One piece he didn't store. The hippocampus focus — pale green seaglass shaped by Udred's careful hand — lay beside him on the stone. Dawnlight turned its edges into liquid emerald.
Bootsteps crunched behind him.
Ooba stopped at his shoulder, shawl pulled tight against the cold, eyes narrowing at the focus with the exact squint he used when mentally cataloging herbs or apprentices.
"Terranan make," he said, tapping the staff lightly against his leg. "Am I right, boy?"
Aurelian nodded. "Udred made it for me. It has… something in it. A kind of magic. But I don't know what it means yet."
Ooba reached down without asking permission—Sage privilege—and lifted the focus between two careful fingers. The old man turned it once, twice, letting the dawnlight slide through its center. Snowflakes melted the moment they touched it.

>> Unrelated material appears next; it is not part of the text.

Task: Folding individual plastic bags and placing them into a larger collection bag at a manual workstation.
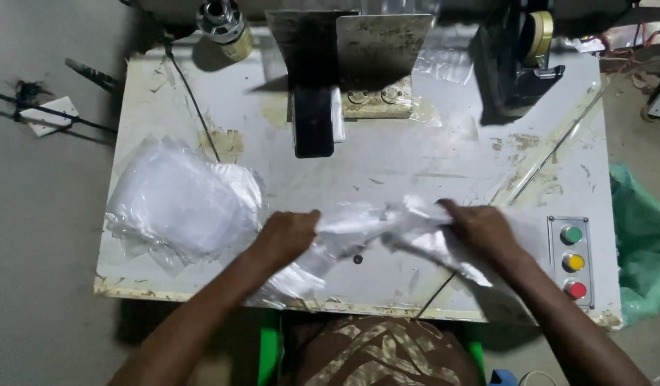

A soft pulse of light breathed outward.
Not bright, but deep.
Ooba's eyebrows rose. Slowly. As if someone were winding a rope up his spine, and each inch tightened the recognition.
"Well," he murmured, a smile creasing the corner of his mouth. "That explains a few things."
Aurelian frowned. "What does it do?"
Ooba placed the focus in his palm and closed Aurelian's fingers around it with surprising gentleness. "Come to the lagoon with me, Starbriar." He turned toward the curve of coastline to the south, where dark stone met a natural inlet carved by time and tides.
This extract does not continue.